Namazın; yukarıda zikrettiğimiz şekilde Allah'a boyun eğme, huşu, bir­çok söz, fiil içermesi ve emredilen şeyin yapılması dışında zahiren ve batı-nen başka bir şeyle meşgul olmamayı gerektirmesi hasebiyle imam Şafiî bu­nun bedenî ibadetlerin en faziletlisi olduğunu söylemiştir. Çünkü namaz kı­lan kimse okuduğu Kur'an'ın manasını düşünmekle emroîunmuştur. Ayet­te ceza ile sakındırma varsa kişi korkar, mükafat vaadi varsa kişi ümid eder. Bundan dolayı Allah (cc) şöyle buyurmuştur: "Geceleyin secde ederek, na­maz kılarak boyun büken, ahiretten çekinen, Rabbinin rahmetini dileyen kimse inkar eden kimse gibi olur mu?"[112]

Namazda Allah'ın sıfatlarını beyan eden ayet okuyan kimse bu sıfatları düşünsün, Allah'a tevekkül edilmesini bildiren bir ayetse tevekkül etmeye azmetsin, Allah'tan haya etme emrediliyorsa O'ndan haya etsin, Allah'ı yüceltme emrediliyorsa O'nu yüceltsin, Allah'ı sevme emrediliyorsa O'na olan sevgisini yeniden hissetsin, Allah'a itaate teşvik ediliyorsa buna uyacağına azmetsin, günahlardan sakınma emrediliyorsa sakınmaya azmetsin.

Okunan zikrin manası dışında ondan daha faziletli olsa bile bir başka zik­rin manası düşünülmemelidir. Çünkü bu edebe aykırıdır. Her bir makam için o makama uygun söylenecek bir söz vardır, onun dışına çıkılmamalıdır. Aynı şekilde okunan ayetin manası dışında ondan daha faziletli olsa bile bir başka ayetin manası düşünülmemelidir. Zira bu da edebe aykırıdır. Bundan dolayı rüku ve secdede Kur'an okumak, otururken belli duaların yerine tes-bihatta bulunmak mekruh görülmüştür.

Dua eden kimse sesini alçaltıp Allah'a boyun eğerek edeb dairesi içinde kalmalıdır. Nitekim Allah (cc) şöyle buyurmuştur: "Rabbinize boyun eğerek ve gizlice dua edin"[113]

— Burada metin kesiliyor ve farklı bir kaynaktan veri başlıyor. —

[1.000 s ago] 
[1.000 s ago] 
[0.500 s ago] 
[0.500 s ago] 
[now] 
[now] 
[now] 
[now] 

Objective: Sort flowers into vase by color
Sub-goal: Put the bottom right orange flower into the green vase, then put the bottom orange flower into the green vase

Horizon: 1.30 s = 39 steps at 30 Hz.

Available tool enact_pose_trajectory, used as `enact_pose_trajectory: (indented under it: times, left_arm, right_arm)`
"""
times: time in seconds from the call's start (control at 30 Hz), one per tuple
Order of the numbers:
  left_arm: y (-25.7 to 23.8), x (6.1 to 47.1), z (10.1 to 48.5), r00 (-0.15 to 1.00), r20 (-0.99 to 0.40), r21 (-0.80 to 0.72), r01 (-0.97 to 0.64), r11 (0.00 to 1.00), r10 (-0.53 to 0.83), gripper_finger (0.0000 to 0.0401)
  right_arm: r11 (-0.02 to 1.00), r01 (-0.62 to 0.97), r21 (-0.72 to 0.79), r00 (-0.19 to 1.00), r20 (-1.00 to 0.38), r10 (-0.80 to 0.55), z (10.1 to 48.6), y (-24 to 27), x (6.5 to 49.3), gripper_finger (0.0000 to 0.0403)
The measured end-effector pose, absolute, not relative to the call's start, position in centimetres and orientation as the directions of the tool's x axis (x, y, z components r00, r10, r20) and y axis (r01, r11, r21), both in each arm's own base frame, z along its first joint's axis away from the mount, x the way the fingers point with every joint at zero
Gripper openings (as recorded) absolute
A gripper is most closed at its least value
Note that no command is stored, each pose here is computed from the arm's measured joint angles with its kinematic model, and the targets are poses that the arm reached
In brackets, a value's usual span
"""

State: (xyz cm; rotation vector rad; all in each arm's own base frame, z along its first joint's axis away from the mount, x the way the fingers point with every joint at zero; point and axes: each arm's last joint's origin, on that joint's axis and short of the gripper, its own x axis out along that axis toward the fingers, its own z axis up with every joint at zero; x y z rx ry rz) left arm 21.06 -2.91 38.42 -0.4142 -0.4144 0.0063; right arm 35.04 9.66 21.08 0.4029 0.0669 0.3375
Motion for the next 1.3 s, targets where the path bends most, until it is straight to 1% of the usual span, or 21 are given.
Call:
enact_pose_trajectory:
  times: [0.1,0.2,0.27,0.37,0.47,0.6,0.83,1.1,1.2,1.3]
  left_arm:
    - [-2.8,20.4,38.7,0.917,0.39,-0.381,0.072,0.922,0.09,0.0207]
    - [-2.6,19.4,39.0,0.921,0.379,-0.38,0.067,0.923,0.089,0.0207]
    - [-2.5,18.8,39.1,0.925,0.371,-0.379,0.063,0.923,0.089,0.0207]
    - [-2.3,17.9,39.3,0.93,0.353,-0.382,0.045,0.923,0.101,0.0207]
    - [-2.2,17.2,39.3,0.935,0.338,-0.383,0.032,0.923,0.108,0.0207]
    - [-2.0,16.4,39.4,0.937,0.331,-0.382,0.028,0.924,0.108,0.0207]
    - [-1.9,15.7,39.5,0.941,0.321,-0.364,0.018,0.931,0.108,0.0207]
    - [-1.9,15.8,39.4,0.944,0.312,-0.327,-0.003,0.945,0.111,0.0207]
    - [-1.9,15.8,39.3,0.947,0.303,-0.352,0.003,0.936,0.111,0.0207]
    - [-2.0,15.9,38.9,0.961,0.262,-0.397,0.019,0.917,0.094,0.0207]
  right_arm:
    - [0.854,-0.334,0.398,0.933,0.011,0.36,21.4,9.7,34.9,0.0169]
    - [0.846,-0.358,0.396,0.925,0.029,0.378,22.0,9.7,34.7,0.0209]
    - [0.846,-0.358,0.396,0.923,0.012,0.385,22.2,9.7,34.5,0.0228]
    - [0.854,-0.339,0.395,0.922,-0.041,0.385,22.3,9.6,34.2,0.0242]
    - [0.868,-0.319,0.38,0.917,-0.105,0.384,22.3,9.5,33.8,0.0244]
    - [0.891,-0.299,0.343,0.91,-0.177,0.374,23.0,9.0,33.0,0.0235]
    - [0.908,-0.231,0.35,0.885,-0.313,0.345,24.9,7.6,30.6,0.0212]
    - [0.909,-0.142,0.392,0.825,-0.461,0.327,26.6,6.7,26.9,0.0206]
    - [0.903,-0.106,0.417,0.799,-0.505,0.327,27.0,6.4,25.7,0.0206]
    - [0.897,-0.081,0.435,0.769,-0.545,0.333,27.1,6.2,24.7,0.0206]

Kalbin bu zikrettiğimiz şeyleri terk etmesi, vücudun en üstün parçasının Allah'tan yüz çevirmesi anlamına gelir. Vücudun sair uzuvlarının terk etme­si kalbin terki gibi değildir. Çünkü kalbin terki, ibadetlerin ana gayesi, Allah'a itaatin esası olan, vücudu esenliğe kavuşturan, insanı doğru yola ulaştiran maslahatların elde edilememesi anlamına gelir. Kim yukarıda zikretti­ğimiz üzere namaz kılarsa, onun namazı mükemmeldir, kötülük ve fuhşiyat-tan alıkoyar. Allah (cc)'m şu ayeti bu konuya hamledilir: "Muhakkak ki na­maz fuhşiyattan ve kötülükten alıkoyar."[114] Ayette yer alan elif lam takısı mü­kemmelliğe işaret içindir. Böyle bir namazın fuhşiyat ve kötülükten alıkoya­cağı ne kadar doğrudur! Çünkü namazda bu hal ve tefekkür içerisinde olan kimse namazı bitirdikten sonra Allah'ın ilgili sıfatlafını daha yeni zikretmiş ve fuhşiyat ile kötülükten alıkoyan hali daha yeni elde etmiştir.

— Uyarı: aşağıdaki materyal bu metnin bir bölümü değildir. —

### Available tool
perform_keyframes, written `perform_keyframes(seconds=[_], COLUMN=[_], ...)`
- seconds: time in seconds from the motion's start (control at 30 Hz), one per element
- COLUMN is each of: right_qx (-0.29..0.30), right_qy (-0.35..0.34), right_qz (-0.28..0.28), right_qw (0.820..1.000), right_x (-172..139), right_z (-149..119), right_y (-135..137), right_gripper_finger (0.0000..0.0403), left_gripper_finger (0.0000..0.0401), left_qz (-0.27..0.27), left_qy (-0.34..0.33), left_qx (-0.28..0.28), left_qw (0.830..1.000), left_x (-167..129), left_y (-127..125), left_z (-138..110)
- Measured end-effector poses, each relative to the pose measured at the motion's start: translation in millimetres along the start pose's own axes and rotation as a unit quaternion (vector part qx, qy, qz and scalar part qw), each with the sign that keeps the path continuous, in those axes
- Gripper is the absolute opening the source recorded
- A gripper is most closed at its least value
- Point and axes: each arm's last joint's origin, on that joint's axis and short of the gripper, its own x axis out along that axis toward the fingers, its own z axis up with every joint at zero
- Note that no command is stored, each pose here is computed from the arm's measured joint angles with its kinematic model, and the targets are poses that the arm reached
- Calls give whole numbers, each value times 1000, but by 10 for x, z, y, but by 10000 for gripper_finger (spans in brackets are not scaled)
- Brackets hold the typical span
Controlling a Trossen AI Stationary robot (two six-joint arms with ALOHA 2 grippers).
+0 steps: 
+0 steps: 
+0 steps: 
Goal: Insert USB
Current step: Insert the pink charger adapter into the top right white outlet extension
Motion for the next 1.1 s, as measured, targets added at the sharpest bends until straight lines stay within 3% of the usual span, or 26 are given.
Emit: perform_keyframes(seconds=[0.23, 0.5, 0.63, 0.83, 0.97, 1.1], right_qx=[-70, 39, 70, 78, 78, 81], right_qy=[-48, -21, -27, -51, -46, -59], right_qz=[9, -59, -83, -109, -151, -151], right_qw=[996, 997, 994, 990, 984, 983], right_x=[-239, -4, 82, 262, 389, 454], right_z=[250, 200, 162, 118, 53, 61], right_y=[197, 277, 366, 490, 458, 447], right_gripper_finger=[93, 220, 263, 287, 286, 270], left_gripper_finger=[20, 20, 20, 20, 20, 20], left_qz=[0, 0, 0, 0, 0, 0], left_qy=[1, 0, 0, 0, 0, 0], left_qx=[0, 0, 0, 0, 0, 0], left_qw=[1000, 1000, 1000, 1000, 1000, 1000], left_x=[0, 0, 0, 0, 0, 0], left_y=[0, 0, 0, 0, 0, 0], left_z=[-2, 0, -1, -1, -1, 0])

f- Hakların düşürülmesi. Kefaret olarak köle azat etme, alacağı silme, su­çu affetme misal olarak zikredilebilir. Bir hakkın düşürülmesinin üs­tünlüğü, düşürülen hakkın derecesine göre farklılık arzeder. Mesela kısas cezasının affedilmesi zina iftirası haddinin affedilmesinden, zina iftirası haddinin affedilmesi, tazir cezasının affedilmesinden, bir dinar alacağın silinmesi, bir dirhem alacağın silinmesinden daha üstündür.

Aynı şekilde bir malı başkasına temlik etmenin üstünlüğü de temlik edi­len şeyin derecesine göre farklılık arzeder. Yavru bir deveyi temlik etmek ko­yunu temlik etmekten, iki yaşını doldurmuş deveyi temlik etmek yavru de­veyi temlik etmekten, dört yaşına giren deveyi temlik etmek iki yaşına giren deveyi temlik etmekten, dört senesini tamamlamış deveyi temlik etmek dört yaşına giren deveyi temlik etmekten, beş yaşındaki deveyi temlik etmek dört senesini tamamlamış deveyi temlik etmekten daha üstündür. Yine malın da­ha iyisini, daha faydalı olanını vermek daha üstündür.